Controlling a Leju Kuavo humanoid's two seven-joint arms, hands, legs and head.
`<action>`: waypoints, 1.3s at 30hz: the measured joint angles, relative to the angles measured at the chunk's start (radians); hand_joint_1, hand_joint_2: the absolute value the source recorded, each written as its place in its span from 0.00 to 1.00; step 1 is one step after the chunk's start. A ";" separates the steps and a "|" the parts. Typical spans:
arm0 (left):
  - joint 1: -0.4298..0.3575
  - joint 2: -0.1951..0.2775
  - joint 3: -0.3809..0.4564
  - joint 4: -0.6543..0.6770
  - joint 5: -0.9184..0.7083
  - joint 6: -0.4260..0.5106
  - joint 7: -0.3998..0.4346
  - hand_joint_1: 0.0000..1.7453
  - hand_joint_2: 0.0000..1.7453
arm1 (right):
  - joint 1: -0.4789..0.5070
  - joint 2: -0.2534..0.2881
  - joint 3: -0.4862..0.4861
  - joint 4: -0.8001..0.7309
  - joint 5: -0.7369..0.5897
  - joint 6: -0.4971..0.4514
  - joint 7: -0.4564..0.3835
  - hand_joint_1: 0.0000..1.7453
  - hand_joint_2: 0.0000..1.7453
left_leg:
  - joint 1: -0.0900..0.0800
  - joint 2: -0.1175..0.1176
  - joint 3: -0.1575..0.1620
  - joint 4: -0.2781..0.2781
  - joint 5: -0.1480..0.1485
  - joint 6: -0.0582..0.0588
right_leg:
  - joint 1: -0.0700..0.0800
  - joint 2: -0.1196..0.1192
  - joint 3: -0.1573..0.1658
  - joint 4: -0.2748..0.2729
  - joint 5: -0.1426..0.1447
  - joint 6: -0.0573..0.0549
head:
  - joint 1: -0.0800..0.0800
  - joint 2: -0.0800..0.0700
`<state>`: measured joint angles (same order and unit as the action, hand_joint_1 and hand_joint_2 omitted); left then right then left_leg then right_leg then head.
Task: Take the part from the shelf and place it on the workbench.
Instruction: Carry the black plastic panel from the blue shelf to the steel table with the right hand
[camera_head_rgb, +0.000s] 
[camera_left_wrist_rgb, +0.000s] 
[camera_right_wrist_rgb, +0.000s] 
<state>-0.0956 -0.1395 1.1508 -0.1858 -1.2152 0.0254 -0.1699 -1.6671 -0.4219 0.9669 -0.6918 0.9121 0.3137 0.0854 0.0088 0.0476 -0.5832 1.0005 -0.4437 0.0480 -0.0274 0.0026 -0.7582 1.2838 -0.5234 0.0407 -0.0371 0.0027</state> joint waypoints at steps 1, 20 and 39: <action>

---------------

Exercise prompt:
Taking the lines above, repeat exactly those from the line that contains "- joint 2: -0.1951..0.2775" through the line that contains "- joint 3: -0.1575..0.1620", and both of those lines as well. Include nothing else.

The completed task:
  - joint 2: -0.1951..0.2775
  - joint 3: -0.3809..0.4564
  - joint 4: -0.6543..0.6770
  - joint 5: -0.9184..0.7083
  - joint 6: -0.4260..0.5106
  - joint 7: -0.3998..0.4346
  - hand_joint_1: 0.0000..1.7453
  - hand_joint_2: 0.0000..1.7453
arm1 (right):
  - joint 1: -0.4789..0.5070
  - joint 2: -0.2534..0.2881
  - joint 3: -0.4862..0.4861
  - joint 4: -0.8001..0.7309
  - joint 5: -0.7369..0.5897
  - joint 6: -0.4971..0.4514
  - joint 7: -0.4564..0.3835
  - hand_joint_1: 0.0000..1.7453
  - hand_joint_2: 0.0000..1.7453
left_leg:
  - joint 1: -0.0900..0.0800
  - joint 2: -0.1175..0.1176
  - joint 3: -0.1575..0.1620

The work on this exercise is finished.